Je répondis : « Ô maître ! la clarté de tes paroles excite tellement ma confiance, que celles des autres seraient pour moi des charbons éteints. Dis maintenant si, dans cette foule qui s’avance, tu vois des ombres dignes d’être remarquées : mon esprit n’est plus occupé que de ce soin. » Mon guide reprit ainsi : « Celui dont la barbe épaisse retombe sur ses épaules rembrunies fut augure et se joignit à Calchas en Aulide, pour couper le premier câble des vaisseaux du port, lorsque la Grèce fut si épuisée d’hommes, qu’à peine les plus jeunes fils des guerriers restèrent dans leurs berceaux : il s’appela Eurypile ; ma haute tragédie le nomme ainsi dans une de ses parties : tu dois te le rappeler, toi qui la sais tout entière.

« Cet autre, dont les flancs sont si décharnés, fut Michel Scot, qui connut le jeu des impostures de la magie.
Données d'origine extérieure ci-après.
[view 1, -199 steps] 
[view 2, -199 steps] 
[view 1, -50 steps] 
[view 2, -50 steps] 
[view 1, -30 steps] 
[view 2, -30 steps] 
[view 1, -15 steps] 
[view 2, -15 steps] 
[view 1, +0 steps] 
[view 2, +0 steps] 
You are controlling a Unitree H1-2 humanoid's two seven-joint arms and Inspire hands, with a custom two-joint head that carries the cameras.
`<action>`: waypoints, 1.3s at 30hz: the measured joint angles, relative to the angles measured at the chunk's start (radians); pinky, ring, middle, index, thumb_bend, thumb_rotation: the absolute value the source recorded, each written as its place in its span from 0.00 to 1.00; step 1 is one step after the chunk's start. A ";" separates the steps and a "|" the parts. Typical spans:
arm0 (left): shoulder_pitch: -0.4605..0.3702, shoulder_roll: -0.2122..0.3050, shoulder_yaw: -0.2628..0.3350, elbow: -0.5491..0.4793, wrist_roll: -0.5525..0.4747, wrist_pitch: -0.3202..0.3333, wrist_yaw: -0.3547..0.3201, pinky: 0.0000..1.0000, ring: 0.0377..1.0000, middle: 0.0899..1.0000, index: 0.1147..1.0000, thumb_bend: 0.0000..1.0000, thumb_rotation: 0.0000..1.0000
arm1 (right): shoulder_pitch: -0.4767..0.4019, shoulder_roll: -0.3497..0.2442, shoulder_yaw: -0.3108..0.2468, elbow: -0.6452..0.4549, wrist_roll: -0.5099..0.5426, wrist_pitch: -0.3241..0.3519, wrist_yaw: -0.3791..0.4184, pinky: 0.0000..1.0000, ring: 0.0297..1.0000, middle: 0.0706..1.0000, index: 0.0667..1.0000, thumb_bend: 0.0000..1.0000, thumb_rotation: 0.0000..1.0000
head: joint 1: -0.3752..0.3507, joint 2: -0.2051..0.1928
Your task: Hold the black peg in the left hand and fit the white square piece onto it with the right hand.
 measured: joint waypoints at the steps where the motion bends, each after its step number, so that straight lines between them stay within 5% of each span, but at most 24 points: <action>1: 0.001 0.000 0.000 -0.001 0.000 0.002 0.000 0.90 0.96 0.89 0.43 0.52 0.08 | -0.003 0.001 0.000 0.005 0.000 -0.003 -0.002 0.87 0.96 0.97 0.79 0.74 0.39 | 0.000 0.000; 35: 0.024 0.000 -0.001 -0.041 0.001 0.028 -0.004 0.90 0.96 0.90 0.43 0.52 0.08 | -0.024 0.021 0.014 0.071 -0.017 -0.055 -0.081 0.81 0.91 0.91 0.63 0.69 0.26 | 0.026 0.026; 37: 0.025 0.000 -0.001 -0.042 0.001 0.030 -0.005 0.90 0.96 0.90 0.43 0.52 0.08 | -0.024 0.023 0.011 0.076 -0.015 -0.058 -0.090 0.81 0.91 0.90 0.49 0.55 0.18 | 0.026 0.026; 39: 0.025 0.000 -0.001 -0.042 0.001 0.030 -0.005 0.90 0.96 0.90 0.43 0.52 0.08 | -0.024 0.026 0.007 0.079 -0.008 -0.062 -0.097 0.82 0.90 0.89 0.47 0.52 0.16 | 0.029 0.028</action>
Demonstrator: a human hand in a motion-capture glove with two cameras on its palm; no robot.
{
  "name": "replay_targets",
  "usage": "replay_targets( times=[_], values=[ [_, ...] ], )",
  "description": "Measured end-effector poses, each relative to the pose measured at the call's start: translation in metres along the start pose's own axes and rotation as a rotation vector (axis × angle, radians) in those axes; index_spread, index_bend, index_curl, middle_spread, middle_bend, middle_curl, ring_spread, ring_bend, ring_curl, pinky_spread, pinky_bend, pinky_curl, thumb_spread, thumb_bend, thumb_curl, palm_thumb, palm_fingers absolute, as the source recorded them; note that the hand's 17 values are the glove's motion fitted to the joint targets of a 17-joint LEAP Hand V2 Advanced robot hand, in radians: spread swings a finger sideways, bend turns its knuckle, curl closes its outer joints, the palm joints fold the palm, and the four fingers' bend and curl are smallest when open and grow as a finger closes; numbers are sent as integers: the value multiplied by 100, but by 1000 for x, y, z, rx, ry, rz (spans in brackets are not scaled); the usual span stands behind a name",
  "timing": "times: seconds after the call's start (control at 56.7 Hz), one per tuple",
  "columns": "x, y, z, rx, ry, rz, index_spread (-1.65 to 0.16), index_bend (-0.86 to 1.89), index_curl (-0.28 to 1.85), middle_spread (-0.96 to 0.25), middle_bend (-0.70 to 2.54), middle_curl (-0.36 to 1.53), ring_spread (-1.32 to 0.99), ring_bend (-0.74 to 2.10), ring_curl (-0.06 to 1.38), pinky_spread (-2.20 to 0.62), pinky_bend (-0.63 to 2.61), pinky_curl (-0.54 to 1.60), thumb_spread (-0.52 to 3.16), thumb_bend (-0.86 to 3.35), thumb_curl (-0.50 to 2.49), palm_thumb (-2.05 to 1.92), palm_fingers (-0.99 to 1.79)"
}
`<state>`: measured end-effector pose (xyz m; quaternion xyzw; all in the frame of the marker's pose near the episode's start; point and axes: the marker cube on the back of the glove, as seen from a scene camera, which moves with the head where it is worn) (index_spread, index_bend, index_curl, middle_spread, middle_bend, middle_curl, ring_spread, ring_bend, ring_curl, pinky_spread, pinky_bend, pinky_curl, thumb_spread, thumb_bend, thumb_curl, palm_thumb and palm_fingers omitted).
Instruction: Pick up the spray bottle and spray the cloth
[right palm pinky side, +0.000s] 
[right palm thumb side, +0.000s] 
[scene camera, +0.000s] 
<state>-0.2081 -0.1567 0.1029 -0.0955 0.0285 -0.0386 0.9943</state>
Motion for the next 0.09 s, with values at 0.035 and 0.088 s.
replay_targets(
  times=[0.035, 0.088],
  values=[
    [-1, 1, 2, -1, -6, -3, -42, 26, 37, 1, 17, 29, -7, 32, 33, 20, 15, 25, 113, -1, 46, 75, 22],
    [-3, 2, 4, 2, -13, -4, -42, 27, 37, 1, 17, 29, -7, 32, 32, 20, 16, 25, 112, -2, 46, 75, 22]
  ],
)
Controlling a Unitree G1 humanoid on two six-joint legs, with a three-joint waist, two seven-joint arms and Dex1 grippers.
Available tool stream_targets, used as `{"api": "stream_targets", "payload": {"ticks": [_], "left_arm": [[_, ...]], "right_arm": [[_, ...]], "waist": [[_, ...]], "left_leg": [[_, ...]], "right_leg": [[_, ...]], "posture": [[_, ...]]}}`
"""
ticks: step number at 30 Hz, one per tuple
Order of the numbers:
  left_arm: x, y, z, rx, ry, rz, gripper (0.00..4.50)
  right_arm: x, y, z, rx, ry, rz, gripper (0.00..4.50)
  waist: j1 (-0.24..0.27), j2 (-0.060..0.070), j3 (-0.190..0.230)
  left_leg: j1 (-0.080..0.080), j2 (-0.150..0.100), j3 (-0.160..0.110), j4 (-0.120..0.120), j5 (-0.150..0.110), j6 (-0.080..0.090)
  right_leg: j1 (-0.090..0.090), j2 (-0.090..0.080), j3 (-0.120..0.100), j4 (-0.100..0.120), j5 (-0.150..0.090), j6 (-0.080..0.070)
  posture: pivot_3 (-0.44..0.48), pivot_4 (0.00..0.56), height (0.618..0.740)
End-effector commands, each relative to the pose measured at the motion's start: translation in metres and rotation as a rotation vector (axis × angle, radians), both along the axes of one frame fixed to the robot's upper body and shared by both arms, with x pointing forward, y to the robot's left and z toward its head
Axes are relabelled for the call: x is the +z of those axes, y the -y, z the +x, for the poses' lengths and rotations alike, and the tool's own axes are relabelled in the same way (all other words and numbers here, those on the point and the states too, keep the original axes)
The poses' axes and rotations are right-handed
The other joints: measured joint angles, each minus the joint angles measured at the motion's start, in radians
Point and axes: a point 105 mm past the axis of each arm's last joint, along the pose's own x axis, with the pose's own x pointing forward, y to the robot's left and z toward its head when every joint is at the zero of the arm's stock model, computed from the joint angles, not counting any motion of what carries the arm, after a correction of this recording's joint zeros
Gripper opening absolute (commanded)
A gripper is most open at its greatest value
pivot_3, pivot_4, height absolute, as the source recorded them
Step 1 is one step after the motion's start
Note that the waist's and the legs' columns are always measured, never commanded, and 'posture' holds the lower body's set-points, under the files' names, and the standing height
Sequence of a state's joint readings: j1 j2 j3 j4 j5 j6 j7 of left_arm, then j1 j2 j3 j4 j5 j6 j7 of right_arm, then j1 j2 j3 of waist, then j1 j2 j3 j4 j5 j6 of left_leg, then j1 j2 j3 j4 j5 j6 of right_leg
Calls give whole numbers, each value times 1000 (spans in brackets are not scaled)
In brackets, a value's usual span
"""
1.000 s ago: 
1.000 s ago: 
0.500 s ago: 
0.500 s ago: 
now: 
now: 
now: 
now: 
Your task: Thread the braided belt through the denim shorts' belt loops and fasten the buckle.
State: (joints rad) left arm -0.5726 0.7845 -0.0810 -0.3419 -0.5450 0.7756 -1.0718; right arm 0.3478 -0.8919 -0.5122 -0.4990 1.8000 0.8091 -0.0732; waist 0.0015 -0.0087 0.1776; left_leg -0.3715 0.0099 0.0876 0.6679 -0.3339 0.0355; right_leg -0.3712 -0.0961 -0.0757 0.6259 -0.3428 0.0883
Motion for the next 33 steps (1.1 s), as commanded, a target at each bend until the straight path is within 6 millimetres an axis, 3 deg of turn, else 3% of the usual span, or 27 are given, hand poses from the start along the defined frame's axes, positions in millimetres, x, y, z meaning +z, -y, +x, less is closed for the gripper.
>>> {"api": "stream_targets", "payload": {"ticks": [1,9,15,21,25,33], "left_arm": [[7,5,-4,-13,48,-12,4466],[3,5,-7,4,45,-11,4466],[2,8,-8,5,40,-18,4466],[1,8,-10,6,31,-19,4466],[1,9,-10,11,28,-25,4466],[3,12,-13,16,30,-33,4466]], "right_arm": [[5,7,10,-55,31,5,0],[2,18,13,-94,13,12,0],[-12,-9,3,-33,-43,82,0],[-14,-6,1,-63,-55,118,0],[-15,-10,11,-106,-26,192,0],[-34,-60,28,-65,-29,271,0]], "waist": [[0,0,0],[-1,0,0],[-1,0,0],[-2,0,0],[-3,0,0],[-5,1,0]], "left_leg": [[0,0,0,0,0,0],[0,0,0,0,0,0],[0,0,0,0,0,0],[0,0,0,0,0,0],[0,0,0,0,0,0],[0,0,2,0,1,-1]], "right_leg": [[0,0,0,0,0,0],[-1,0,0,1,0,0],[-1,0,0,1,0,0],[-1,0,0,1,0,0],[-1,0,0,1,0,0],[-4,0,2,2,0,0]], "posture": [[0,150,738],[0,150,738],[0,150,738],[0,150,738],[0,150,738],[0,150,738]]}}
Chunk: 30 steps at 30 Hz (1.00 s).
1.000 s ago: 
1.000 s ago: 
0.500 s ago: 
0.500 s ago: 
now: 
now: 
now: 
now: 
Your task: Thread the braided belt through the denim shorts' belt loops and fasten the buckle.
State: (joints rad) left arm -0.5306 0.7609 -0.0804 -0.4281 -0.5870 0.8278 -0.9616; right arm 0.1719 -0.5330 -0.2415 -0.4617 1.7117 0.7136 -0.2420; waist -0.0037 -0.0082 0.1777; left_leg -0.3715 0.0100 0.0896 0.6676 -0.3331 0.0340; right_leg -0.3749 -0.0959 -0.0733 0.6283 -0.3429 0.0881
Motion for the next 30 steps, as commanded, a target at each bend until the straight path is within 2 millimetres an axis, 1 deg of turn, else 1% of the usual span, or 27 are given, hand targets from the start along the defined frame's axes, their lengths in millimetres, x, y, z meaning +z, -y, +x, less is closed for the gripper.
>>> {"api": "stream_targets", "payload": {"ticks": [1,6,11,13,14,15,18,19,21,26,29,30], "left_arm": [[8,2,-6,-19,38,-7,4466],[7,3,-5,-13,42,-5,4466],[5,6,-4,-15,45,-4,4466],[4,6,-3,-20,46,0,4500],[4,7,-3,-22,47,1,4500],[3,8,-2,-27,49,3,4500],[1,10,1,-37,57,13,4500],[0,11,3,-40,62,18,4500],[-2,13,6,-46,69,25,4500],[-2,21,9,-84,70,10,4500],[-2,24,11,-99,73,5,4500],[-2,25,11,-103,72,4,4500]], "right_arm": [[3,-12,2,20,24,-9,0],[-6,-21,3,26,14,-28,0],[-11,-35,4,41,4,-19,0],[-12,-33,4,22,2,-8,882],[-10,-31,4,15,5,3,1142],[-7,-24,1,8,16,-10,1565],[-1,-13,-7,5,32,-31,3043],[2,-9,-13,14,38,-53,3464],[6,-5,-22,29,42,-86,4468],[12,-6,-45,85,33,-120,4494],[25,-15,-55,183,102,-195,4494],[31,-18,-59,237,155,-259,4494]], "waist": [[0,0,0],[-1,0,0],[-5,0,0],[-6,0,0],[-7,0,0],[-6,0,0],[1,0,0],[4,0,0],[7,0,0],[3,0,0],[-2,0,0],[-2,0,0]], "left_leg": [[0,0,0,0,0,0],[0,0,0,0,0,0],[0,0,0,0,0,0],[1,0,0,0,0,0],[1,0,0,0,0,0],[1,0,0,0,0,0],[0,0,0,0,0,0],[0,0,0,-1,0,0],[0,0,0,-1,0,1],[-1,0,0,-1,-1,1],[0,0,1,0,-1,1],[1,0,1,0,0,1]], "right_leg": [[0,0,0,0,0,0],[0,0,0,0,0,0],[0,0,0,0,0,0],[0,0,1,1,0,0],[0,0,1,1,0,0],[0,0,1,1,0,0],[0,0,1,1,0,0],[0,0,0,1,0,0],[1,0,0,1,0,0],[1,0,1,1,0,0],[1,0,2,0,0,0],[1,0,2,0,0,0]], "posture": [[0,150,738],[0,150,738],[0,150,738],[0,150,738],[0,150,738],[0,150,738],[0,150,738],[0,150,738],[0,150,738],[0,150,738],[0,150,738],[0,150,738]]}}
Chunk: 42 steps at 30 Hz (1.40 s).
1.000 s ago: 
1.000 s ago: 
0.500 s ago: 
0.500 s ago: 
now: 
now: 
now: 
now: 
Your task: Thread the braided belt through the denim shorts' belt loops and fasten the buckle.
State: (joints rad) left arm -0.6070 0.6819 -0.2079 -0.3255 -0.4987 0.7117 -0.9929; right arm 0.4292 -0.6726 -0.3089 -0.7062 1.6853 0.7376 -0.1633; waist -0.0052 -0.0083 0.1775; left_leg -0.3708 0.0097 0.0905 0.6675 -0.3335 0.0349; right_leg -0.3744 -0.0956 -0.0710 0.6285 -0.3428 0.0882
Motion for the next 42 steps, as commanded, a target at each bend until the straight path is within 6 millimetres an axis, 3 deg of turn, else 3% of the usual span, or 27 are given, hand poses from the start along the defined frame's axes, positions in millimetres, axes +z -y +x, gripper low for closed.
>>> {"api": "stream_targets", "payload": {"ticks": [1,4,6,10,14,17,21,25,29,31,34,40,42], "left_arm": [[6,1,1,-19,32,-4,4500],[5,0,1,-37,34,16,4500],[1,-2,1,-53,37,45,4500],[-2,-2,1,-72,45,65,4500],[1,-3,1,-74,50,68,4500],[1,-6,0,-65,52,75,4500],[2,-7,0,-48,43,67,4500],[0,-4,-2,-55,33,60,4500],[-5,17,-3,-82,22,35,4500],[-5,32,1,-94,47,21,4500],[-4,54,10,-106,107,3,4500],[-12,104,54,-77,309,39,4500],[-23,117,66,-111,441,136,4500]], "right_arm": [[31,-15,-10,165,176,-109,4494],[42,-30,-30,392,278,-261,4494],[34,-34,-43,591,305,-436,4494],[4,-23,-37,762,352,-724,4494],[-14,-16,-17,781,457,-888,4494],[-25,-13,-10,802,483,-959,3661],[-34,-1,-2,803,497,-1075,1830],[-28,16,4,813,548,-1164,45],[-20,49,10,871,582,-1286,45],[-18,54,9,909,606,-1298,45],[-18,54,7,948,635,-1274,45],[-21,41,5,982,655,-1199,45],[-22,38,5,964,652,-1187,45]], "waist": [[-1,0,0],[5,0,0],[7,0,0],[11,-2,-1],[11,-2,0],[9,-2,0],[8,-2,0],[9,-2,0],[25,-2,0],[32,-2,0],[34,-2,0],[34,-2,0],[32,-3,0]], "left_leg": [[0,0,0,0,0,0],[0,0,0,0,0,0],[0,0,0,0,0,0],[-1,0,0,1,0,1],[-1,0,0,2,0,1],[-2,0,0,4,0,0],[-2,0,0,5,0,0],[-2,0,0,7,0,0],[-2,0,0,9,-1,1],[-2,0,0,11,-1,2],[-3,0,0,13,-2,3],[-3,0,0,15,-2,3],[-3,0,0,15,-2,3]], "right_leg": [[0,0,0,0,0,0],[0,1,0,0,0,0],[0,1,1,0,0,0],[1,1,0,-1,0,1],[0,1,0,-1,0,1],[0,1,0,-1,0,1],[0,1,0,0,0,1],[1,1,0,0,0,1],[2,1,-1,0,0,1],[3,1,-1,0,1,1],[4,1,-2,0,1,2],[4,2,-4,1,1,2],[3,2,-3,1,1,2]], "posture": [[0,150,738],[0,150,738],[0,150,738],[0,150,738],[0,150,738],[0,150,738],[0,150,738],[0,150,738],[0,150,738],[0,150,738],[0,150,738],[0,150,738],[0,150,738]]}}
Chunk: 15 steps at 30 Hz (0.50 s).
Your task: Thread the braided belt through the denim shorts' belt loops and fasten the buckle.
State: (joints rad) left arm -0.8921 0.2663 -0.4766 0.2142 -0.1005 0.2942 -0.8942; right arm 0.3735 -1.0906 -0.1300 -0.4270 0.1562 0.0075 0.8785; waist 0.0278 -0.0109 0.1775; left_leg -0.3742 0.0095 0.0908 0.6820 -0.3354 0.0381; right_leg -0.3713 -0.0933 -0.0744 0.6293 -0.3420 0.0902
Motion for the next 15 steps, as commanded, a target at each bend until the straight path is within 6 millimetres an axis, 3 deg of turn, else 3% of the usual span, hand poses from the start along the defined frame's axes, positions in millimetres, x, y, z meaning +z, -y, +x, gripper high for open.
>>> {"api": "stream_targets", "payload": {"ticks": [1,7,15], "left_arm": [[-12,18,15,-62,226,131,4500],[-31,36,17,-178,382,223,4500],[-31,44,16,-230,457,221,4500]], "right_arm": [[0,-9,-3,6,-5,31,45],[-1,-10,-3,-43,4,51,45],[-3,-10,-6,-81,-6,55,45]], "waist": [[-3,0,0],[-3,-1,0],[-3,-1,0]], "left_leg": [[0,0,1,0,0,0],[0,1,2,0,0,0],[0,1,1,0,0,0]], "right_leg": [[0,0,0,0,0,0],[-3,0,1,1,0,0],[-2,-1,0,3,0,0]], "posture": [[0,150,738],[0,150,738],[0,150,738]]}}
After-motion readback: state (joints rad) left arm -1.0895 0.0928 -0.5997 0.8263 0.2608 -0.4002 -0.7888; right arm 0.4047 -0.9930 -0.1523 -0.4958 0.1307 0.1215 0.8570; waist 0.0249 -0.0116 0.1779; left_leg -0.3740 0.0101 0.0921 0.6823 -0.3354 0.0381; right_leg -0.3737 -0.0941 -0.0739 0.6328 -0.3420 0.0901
Tu vois Guido Bonatti, tu vois Asdent, qui se repent trop tard d’avoir abandonné son cuir et son ligneul ; tu vois ces femmes malheureuses qui laissèrent l’aiguille, la navette et le fuseau, pour étudier l’art de deviner, à l’aide des herbes ou des images de cire.

« Mais viens maintenant : déjà l’astre où le peuple croit apercevoir Caïn et ses épines paraît à l’horizon, et touche la mer sous Séville. Hier, cet astre brillait de toute sa clarté. Tu dois te rappeler que, dans la forêt où je te trouvai engagé, sa lumière ne t’a pas nui. »

Mon guide me parlait en ces termes, et nous continuions d’avancer.